*** Opening of STORED DATA ***

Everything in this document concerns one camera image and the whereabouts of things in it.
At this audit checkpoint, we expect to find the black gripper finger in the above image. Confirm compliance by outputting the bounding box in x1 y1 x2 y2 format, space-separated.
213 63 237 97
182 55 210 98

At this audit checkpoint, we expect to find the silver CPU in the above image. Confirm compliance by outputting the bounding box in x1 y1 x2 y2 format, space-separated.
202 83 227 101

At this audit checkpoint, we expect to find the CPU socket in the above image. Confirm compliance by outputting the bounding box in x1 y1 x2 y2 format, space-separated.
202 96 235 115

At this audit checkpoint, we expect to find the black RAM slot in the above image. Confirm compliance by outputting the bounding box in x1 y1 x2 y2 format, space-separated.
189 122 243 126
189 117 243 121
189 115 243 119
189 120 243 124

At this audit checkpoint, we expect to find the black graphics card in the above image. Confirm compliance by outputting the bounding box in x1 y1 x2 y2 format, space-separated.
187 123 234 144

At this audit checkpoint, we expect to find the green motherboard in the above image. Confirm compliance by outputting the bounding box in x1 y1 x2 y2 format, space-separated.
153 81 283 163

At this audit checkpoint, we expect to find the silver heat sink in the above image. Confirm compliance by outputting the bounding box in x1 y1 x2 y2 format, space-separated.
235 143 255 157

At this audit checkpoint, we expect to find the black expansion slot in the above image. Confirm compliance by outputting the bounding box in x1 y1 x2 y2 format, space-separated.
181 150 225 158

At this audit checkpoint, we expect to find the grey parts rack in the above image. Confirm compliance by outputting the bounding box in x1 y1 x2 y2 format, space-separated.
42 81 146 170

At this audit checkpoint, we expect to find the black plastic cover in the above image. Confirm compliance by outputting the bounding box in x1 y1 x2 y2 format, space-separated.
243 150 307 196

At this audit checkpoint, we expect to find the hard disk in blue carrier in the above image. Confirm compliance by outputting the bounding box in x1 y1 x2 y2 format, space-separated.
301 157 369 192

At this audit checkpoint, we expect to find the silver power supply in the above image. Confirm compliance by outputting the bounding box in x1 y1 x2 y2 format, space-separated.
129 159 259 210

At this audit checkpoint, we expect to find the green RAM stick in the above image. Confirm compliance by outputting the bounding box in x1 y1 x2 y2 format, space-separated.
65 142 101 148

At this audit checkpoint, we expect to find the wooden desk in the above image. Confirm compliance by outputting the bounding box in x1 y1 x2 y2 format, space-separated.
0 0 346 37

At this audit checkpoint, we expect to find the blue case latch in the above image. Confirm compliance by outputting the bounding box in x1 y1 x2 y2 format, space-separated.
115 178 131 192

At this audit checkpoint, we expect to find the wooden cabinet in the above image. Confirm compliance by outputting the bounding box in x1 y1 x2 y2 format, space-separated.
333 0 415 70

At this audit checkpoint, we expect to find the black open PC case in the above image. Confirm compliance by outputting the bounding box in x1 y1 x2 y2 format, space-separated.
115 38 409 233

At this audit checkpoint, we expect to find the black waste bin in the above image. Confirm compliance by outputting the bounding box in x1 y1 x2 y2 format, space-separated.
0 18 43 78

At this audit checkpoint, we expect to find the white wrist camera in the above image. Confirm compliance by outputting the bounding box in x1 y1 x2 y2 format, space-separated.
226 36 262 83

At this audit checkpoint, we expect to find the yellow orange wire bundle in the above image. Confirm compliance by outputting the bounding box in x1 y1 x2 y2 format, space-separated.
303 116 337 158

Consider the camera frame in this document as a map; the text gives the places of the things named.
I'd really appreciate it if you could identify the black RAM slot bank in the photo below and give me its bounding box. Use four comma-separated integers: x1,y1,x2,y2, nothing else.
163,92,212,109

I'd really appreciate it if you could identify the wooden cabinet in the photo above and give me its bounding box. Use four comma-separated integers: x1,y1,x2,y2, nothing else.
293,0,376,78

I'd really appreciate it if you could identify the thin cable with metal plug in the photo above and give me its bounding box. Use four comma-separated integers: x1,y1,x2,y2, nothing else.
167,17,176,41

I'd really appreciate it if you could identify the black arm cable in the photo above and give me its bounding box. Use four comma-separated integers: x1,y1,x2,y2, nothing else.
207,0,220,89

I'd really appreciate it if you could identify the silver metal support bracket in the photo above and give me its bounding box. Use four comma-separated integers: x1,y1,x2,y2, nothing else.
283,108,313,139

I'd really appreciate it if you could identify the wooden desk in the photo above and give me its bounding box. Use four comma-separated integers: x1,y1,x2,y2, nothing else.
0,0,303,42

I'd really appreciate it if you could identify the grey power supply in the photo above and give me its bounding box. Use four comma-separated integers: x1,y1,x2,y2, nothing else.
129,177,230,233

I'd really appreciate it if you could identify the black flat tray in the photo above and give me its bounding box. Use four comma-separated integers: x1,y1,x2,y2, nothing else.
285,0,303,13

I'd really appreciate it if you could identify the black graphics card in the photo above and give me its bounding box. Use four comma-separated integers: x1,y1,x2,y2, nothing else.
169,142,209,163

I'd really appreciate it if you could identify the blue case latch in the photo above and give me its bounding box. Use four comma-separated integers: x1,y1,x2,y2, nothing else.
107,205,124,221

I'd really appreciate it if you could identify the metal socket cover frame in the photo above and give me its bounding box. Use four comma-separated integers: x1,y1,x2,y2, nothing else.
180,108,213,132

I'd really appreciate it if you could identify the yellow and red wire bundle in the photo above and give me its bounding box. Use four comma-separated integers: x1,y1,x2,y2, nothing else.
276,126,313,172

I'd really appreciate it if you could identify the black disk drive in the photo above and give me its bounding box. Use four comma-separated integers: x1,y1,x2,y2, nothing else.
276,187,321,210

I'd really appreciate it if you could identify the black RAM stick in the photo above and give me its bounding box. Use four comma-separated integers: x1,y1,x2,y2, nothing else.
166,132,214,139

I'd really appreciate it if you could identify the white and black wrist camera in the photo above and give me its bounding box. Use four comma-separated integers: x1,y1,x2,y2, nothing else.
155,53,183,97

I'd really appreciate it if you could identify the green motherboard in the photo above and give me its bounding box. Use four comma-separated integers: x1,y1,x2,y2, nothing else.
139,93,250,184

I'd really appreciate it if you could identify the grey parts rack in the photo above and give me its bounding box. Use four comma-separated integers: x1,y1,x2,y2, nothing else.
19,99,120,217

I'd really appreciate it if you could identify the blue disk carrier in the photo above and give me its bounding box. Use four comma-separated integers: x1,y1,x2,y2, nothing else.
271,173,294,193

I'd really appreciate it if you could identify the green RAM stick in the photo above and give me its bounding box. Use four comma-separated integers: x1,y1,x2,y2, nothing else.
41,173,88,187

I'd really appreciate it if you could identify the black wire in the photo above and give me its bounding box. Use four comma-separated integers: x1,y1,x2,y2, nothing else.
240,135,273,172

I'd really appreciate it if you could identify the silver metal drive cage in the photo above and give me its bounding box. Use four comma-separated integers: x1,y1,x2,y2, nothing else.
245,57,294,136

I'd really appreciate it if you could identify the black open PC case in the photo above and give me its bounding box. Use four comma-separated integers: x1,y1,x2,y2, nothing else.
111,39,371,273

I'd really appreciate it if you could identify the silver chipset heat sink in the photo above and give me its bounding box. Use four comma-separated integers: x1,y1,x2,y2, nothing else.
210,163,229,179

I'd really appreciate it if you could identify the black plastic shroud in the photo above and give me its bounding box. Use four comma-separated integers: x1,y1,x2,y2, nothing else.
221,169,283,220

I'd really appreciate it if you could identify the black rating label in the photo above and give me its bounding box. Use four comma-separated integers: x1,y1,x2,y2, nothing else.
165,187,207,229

*** Close of STORED DATA ***

**TASK STATEMENT**.
Please return every line in the data that includes the string "things".

**RESULT FOR THIS TASK**.
Everything in this document concerns one camera image and the whereabouts of things in it.
Consider the camera frame in this document as a map; the text gives the places of the things named.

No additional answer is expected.